● **What needs to be done**
Output the data once more, exactly as given.
===
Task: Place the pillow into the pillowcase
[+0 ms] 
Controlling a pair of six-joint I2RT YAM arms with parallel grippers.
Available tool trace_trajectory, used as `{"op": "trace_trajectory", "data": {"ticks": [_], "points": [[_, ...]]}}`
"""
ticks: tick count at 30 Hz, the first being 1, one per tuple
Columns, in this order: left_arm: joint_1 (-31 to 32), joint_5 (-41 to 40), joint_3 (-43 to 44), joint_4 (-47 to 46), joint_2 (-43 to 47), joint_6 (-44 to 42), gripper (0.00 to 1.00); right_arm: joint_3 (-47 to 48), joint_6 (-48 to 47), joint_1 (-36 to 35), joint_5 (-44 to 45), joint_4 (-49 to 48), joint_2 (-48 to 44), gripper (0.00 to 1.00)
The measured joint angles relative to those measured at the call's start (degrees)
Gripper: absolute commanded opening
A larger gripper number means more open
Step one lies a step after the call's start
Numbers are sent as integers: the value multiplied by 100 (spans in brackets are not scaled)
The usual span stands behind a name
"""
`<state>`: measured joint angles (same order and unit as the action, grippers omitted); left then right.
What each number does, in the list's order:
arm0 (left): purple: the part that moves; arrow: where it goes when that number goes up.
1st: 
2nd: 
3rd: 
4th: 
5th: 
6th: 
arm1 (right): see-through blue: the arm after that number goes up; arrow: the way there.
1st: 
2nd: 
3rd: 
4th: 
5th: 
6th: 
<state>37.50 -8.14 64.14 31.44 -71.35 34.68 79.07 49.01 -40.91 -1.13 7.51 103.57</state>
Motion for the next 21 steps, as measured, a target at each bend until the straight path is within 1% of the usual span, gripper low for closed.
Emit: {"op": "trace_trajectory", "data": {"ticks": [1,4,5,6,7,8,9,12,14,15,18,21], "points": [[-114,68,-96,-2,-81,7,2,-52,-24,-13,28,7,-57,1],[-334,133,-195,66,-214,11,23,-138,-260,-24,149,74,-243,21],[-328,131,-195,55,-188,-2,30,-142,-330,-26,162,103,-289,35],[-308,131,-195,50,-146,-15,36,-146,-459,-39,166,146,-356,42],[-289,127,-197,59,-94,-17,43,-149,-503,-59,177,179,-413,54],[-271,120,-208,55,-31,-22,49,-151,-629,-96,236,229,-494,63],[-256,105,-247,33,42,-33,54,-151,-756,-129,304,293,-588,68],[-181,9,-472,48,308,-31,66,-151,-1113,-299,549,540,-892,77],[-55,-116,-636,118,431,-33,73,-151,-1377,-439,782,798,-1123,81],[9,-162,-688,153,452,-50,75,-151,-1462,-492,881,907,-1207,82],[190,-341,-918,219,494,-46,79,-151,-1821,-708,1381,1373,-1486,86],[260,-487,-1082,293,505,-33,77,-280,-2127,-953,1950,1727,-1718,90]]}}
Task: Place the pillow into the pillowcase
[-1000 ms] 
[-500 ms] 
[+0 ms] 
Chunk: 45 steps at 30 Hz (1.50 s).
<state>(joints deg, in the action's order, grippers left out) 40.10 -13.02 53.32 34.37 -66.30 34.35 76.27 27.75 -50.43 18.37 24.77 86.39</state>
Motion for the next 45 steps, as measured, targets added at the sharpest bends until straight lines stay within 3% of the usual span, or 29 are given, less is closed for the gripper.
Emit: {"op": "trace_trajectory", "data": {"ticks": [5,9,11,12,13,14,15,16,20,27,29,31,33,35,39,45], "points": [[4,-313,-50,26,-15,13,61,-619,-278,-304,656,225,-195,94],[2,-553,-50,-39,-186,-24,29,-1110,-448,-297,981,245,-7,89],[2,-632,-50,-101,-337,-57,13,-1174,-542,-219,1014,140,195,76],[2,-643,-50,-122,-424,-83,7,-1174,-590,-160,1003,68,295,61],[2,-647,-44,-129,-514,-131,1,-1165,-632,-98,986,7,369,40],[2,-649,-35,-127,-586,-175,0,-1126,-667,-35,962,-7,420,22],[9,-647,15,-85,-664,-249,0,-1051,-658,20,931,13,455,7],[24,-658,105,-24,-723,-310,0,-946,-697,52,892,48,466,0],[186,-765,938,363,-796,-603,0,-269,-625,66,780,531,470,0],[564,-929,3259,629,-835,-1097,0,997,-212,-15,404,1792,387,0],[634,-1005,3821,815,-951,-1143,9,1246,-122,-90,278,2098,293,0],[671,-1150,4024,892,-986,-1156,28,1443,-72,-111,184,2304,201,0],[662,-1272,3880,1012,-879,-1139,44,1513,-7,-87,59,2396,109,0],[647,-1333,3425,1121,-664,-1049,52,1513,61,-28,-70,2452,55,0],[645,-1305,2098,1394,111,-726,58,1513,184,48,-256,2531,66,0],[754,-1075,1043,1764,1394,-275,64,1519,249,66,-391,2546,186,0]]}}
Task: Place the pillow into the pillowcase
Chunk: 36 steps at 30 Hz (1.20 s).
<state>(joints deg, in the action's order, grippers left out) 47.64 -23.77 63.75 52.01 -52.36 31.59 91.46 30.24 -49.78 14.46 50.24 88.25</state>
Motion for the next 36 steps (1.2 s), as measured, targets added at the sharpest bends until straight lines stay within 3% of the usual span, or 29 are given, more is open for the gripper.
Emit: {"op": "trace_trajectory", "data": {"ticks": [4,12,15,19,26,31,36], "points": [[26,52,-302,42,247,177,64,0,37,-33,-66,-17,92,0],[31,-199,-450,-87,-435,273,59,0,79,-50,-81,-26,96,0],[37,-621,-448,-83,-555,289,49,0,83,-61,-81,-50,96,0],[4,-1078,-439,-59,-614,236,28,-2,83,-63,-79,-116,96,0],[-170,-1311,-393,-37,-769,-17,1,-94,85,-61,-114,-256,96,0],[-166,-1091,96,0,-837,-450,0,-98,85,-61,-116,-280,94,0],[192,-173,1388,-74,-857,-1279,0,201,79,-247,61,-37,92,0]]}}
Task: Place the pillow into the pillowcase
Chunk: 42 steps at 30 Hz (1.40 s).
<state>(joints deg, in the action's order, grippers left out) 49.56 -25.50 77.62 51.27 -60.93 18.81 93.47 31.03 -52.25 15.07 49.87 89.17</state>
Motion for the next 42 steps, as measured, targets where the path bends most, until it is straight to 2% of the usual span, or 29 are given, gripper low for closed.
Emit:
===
● **Finished task**
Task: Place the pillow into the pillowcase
[+0 ms] 
Controlling a pair of six-joint I2RT YAM arms with parallel grippers.
Available tool trace_trajectory, used as `{"op": "trace_trajectory", "data": {"ticks": [_], "points": [[_, ...]]}}`
"""
ticks: tick count at 30 Hz, the first being 1, one per tuple
Columns, in this order: left_arm: joint_1 (-31 to 32), joint_5 (-41 to 40), joint_3 (-43 to 44), joint_4 (-47 to 46), joint_2 (-43 to 47), joint_6 (-44 to 42), gripper (0.00 to 1.00); right_arm: joint_3 (-47 to 48), joint_6 (-48 to 47), joint_1 (-36 to 35), joint_5 (-44 to 45), joint_4 (-49 to 48), joint_2 (-48 to 44), gripper (0.00 to 1.00)
The measured joint angles relative to those measured at the call's start (degrees)
Gripper: absolute commanded opening
A larger gripper number means more open
Step one lies a step after the call's start
Numbers are sent as integers: the value multiplied by 100 (spans in brackets are not scaled)
The usual span stands behind a name
"""
`<state>`: measured joint angles (same order and unit as the action, grippers omitted); left then right.
What each number does, in the list's order:
arm0 (left): purple: the part that moves; arrow: where it goes when that number goes up.
1st: 
2nd: 
3rd: 
4th: 
5th: 
6th: 
arm1 (right): see-through blue: the arm after that number goes up; arrow: the way there.
1st: 
2nd: 
3rd: 
4th: 
5th: 
6th: 
<state>37.50 -8.14 64.14 31.44 -71.35 34.68 79.07 49.01 -40.91 -1.13 7.51 103.57</state>
Motion for the next 21 steps, as measured, a target at each bend until the straight path is within 1% of the usual span, gripper low for closed.
Emit: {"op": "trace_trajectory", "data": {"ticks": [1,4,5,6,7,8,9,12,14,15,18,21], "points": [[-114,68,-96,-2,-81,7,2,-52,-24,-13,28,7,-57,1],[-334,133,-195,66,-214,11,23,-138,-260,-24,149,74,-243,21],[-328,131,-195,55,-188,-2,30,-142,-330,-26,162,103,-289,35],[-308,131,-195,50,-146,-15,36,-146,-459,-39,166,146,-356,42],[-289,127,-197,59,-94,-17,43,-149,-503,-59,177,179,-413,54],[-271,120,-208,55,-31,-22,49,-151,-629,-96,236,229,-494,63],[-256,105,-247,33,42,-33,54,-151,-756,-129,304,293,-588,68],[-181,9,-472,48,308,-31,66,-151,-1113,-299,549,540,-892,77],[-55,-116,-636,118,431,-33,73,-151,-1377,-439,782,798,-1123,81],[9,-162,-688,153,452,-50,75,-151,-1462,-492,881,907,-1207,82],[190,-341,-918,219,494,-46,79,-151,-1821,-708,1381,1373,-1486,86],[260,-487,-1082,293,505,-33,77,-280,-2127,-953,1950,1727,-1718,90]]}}
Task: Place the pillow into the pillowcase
[-1000 ms] 
[-500 ms] 
[+0 ms] 
Chunk: 45 steps at 30 Hz (1.50 s).
<state>(joints deg, in the action's order, grippers left out) 40.10 -13.02 53.32 34.37 -66.30 34.35 76.27 27.75 -50.43 18.37 24.77 86.39</state>
Motion for the next 45 steps, as measured, targets added at the sharpest bends until straight lines stay within 3% of the usual span, or 29 are given, less is closed for the gripper.
Emit: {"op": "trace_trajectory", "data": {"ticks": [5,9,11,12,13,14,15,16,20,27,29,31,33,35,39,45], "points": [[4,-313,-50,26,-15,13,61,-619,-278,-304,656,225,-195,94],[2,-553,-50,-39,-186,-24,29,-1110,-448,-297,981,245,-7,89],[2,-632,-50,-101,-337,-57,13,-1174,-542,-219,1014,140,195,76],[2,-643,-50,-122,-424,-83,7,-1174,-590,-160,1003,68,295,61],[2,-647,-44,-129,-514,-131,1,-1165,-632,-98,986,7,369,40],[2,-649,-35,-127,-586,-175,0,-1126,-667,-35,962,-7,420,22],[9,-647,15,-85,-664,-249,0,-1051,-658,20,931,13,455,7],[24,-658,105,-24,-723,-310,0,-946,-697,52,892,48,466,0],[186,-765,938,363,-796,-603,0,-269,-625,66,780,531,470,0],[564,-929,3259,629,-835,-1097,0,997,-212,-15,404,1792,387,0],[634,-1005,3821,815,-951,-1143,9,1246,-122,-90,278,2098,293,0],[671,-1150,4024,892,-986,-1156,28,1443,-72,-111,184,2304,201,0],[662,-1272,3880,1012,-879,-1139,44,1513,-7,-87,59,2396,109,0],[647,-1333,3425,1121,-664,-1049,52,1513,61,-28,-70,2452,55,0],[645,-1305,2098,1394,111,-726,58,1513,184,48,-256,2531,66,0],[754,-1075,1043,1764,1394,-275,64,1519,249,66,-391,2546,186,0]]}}
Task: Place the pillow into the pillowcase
Chunk: 36 steps at 30 Hz (1.20 s).
<state>(joints deg, in the action's order, grippers left out) 47.64 -23.77 63.75 52.01 -52.36 31.59 91.46 30.24 -49.78 14.46 50.24 88.25</state>
Motion for the next 36 steps (1.2 s), as measured, targets added at the sharpest bends until straight lines stay within 3% of the usual span, or 29 are given, more is open for the gripper.
Emit: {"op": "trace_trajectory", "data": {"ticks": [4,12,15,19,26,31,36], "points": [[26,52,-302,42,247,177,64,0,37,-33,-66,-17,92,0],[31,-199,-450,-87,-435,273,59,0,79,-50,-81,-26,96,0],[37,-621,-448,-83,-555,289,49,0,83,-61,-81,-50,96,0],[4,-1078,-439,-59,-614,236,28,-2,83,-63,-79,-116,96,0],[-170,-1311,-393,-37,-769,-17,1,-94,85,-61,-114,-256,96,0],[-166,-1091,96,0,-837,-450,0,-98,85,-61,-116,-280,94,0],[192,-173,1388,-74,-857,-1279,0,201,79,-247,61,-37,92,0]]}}
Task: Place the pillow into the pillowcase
Chunk: 42 steps at 30 Hz (1.40 s).
<state>(joints deg, in the action's order, grippers left out) 49.56 -25.50 77.62 51.27 -60.93 18.81 93.47 31.03 -52.25 15.07 49.87 89.17</state>
Motion for the next 42 steps, as measured, targets where the path bends most, until it is straight to 2% of the usual span, or 29 are given, gripper low for closed.
Emit:

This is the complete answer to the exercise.